* _Problem description_
Show every line of the data below that includes the word "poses".
------ Records
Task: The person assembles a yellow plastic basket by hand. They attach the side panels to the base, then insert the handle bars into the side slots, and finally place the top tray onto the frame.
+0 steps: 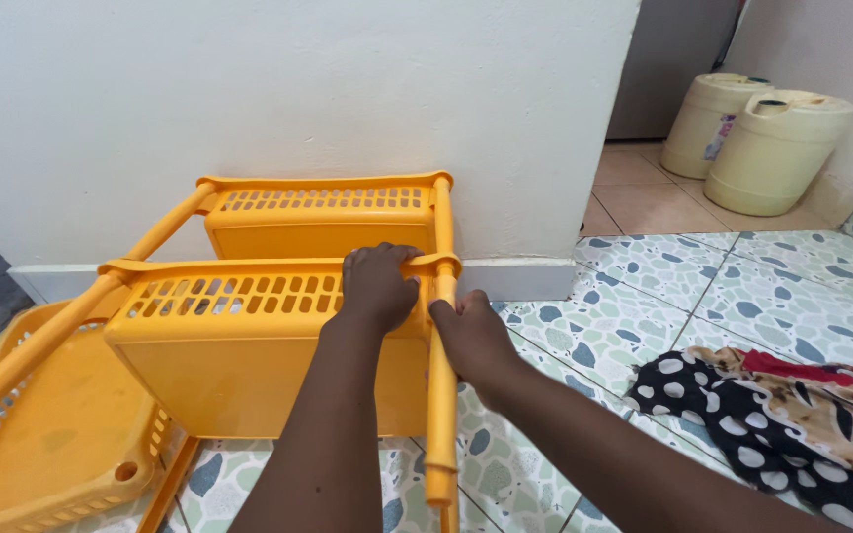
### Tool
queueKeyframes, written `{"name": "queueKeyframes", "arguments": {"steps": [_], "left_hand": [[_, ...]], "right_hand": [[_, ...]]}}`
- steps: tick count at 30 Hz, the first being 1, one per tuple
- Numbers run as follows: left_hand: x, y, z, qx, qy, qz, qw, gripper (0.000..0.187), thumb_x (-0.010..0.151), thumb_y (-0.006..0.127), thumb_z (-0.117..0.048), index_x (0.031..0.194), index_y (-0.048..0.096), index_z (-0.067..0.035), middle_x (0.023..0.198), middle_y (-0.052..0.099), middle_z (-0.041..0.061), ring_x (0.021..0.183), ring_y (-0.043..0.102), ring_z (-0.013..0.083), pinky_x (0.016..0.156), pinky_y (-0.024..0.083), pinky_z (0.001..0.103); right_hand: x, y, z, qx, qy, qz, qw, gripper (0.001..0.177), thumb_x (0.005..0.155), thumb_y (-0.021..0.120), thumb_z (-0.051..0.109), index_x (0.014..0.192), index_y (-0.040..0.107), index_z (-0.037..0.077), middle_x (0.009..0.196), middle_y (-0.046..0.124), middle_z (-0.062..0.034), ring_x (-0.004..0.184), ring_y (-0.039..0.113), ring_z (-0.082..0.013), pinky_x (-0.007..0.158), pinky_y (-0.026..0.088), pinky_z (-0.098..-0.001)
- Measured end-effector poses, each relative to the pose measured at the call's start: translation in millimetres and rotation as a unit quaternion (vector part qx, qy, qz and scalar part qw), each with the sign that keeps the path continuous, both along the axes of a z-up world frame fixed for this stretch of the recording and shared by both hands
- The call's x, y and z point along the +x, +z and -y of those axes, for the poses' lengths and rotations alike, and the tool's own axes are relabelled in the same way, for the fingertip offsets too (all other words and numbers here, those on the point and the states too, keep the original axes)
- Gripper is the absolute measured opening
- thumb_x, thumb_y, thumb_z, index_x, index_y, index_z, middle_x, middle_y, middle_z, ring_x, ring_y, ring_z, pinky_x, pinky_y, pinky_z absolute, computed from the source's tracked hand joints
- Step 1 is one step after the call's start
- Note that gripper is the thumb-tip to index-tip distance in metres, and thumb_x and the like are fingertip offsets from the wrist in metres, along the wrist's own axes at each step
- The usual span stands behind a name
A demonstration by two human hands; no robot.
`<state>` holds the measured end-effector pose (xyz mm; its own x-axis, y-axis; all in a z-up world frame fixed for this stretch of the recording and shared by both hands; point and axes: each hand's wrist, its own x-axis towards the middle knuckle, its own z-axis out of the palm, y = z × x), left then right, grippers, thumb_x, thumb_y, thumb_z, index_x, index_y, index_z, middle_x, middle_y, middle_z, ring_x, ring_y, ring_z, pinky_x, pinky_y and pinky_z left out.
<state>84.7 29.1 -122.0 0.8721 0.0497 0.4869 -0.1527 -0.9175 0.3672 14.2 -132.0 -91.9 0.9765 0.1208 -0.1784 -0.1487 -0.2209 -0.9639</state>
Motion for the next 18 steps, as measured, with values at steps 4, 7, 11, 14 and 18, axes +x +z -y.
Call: {"name": "queueKeyframes", "arguments": {"steps": [4, 7, 11, 14, 18], "left_hand": [[-2, 11, 2, 0.016, 0.013, -0.039, 0.999, 0.040, 0.085, 0.069, -0.025, 0.125, 0.069, -0.024, 0.122, 0.066, 0.004, 0.125, 0.053, 0.0294, 0.117, 0.028, 0.046], [-6, 24, 10, 0.043, 0.033, -0.084, 0.995, 0.045, 0.085, 0.065, -0.023, 0.130, 0.066, -0.028, 0.127, 0.064, 0.005, 0.128, 0.051, 0.0316, 0.117, 0.027, 0.049], [-2, 47, 22, 0.048, 0.047, -0.211, 0.975, 0.050, 0.089, 0.059, -0.027, 0.139, 0.059, -0.031, 0.138, 0.060, 0.005, 0.135, 0.046, 0.0321, 0.120, 0.019, 0.058], [-2, 51, 25, 0.037, 0.038, -0.232, 0.971, 0.051, 0.089, 0.059, -0.034, 0.140, 0.058, -0.025, 0.138, 0.062, 0.006, 0.135, 0.049, 0.0298, 0.122, 0.015, 0.060], [6, 50, 11, -0.062, -0.040, -0.231, 0.970, 0.053, 0.089, 0.055, -0.041, 0.131, 0.067, -0.010, 0.123, 0.073, 0.017, 0.111, 0.074, 0.0353, 0.098, 0.060, 0.047]], "right_hand": [[9, 10, 5, 0.060, 0.031, -0.060, 0.996, 0.040, 0.094, 0.056, 0.031, 0.121, 0.044, 0.004, 0.091, 0.064, -0.0177, 0.061, 0.069, -0.0295, 0.056, 0.061, -0.0428], [12, 11, 3, 0.041, 0.031, -0.041, 0.998, 0.042, 0.095, 0.056, 0.031, 0.123, 0.044, 0.002, 0.091, 0.064, -0.0156, 0.061, 0.070, -0.0271, 0.056, 0.062, -0.0419], [18, 8, 4, 0.058, 0.041, -0.066, 0.995, 0.043, 0.100, 0.052, 0.033, 0.125, 0.042, 0.000, 0.089, 0.063, -0.0161, 0.063, 0.068, -0.0260, 0.058, 0.061, -0.0403], [18, 5, 5, 0.106, 0.065, -0.095, 0.988, 0.046, 0.102, 0.049, 0.039, 0.127, 0.045, 0.001, 0.089, 0.063, -0.0142, 0.065, 0.067, -0.0229, 0.061, 0.062, -0.0376], [12, -9, 9, 0.260, 0.074, -0.205, 0.941, 0.048, 0.102, 0.043, 0.050, 0.130, 0.045, 0.011, 0.091, 0.058, -0.0129, 0.067, 0.060, -0.0226, 0.062, 0.060, -0.0367]]}}
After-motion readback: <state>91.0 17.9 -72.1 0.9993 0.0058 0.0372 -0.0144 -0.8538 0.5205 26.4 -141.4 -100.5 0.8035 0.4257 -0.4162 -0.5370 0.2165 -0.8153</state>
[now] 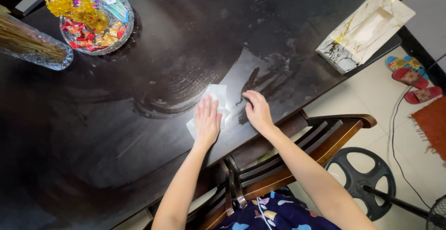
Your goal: The person is wiping down a dining table using wet tissues and moving objects around to clean the surface.
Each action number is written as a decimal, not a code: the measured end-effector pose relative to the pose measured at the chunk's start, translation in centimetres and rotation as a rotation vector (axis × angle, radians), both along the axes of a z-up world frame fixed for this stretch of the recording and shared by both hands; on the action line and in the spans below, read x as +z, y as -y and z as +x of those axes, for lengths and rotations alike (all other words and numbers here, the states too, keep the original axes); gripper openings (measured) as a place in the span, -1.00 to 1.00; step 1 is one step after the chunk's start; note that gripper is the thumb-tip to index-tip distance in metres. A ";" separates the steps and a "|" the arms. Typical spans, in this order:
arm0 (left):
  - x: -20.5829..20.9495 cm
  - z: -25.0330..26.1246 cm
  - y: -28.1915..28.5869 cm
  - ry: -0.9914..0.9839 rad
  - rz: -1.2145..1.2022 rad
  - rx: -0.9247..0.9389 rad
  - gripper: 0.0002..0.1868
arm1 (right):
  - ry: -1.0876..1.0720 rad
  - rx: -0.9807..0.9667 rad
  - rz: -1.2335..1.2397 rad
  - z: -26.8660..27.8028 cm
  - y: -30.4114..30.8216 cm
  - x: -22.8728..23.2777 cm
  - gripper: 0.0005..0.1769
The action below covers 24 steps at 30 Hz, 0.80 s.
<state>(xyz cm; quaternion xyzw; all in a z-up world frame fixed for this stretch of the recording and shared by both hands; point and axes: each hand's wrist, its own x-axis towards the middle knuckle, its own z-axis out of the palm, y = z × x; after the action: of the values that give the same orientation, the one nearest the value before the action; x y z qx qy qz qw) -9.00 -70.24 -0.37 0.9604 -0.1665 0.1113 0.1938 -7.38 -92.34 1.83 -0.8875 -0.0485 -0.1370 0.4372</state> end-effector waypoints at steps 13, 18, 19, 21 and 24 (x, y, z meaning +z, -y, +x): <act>-2.9 3.3 20.6 -0.084 -0.065 -0.270 -0.28 | -0.047 -0.125 0.045 2.2 10.9 -0.6 -0.69; -2.4 8.3 24.0 -0.152 0.039 -0.351 -0.38 | 0.013 -0.163 -0.094 3.1 13.1 -1.9 -0.69; -2.6 8.2 23.7 -0.155 0.038 -0.351 -0.38 | 0.009 -0.163 -0.094 3.1 12.8 -1.8 -0.69; -2.9 8.1 22.5 -0.052 -0.091 -0.316 -0.34 | -0.003 -0.144 -0.116 3.3 11.7 -1.5 -0.72; -1.3 6.5 15.8 -0.116 -0.089 -0.136 -0.32 | 0.042 -0.060 -0.108 3.4 7.8 -1.2 -0.75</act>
<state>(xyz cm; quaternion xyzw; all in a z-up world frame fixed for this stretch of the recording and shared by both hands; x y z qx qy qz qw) -2.53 -86.07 -1.64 0.9421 -0.2147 0.0492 0.2527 -3.94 -100.17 0.64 -0.9079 -0.0384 -0.1656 0.3832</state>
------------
* _Answer box_
- Measured end-effector poses, each relative to the pose measured at the call's start: translation in millimetres and rotation as a unit quaternion (vector part qx, qy, qz and scalar part qw), each with the sign that keeps the path continuous, both along the axes of a z-up world frame fixed for this stretch of the recording and shared by both hands
- The call's x, y and z point along the +x, +z and -y of those axes, for the poses' lengths and rotations alike, and the tool's own axes are relabelled in the same way, for the fingertip offsets too (all other words and numbers here, those on the point and the states too, keep the original axes)

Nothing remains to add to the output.